Second expert systems can only reconfigure ideas under narrow parameters....Creativity may be one aspect of human intelligence we can't emulate simply because it can't be quantified.

As I've said (twice I think,) you don't have to understand something to model it. But don't feel bad: You're not the first who didn't read closely.:guffaw:

Actually intuition is very important. Often time we don't have enough information to make an informed decision therefore we "guess" and hope for the best. You might not think intuition isn't important but remember without we would be paralyzed. You could emulate intuition with a random number generator but then it wouldn't be intelligence.

Oh, I think intuition is very important in practice. But I don't think it is intrinsically different from boring, step-by-step thinking. It's "merely" automatic thinking, in which we don't consciously articulate reasons for our conclusions, don't consciously trace the path of thought.

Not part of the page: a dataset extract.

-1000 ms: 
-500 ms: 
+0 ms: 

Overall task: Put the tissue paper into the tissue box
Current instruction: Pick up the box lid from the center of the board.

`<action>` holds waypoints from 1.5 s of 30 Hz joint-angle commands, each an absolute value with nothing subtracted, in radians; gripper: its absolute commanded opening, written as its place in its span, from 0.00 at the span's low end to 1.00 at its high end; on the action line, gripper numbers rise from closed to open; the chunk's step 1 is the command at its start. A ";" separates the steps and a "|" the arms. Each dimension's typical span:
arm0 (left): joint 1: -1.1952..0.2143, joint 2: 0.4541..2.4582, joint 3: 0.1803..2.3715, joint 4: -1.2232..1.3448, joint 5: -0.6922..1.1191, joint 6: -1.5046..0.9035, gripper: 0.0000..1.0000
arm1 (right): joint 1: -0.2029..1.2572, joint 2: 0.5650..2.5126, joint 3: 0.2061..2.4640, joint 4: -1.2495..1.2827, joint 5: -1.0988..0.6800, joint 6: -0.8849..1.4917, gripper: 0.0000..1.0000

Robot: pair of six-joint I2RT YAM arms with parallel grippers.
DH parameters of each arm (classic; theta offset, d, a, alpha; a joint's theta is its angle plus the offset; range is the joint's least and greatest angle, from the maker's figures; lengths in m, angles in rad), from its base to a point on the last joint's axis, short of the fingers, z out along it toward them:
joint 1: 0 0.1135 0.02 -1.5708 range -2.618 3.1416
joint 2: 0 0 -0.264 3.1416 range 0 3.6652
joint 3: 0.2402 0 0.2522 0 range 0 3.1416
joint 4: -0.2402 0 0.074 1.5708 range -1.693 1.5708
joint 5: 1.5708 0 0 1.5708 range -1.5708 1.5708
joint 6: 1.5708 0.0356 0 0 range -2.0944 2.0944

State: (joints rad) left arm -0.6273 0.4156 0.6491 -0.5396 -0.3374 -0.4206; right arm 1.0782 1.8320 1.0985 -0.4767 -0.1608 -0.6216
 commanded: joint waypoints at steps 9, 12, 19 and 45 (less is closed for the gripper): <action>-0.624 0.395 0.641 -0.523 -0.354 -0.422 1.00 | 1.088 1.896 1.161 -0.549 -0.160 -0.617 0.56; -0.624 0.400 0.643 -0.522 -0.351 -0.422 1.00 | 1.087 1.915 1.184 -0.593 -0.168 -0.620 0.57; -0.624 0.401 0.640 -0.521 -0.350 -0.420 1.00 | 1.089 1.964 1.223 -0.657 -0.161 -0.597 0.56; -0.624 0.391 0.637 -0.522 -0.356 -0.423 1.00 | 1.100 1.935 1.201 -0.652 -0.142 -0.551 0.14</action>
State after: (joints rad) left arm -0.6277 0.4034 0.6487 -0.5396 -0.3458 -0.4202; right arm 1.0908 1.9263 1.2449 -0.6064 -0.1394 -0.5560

I think intuition selects the most probable choice, though, so I don't think a random-number generator would be useful in devising an equivalent to human intelligence.

I must say that the notion that a random number generator wouldn't be "human intelligence" suggests an implicit notion that human-level intelligence requires a human-type consciousness. Seriously, since so much human intelligence isn't aware, why is it so necessary to insist on this?

As I said before, "consciousness" can be substituted by "point of view." The supposed illusion of consciousness can somehow enable a person with closed eyes to identify the location of a limb and communicate this to another human. Quite aside from the peculiar ability of an illusion to generate true information, if I had written "The supposed illusion of a point of view can somehow...." you'd have supposed I'd lost my mind. Now, a human needs its neural homunculus, it needs its point of view to regulate its body and navigate the world. Why would a CPU need a point of view?

Possibly the most important practical obstacle in the long run to AI is our desire that programs do only limited things, i.e., the tasks we want done. By our standards, if in a world of thousands of expert systems embodied in furniture, houses, implants constantly interacting in increasingly complex tasks, programs that start to rewrite themselves to achieve whatever bizarre aims emerge from this chaotic mass would be ghosts in the machine, fit only for exorcism.

PS The famous Ken MacLeod quote (which keeps getting modified because it's hard to distinguish nerds, geeks, etc.) is from his first novel, The Star Fraction. It's volume one of his Fall Revolution series, which so far as I know is unique for having two separate endings.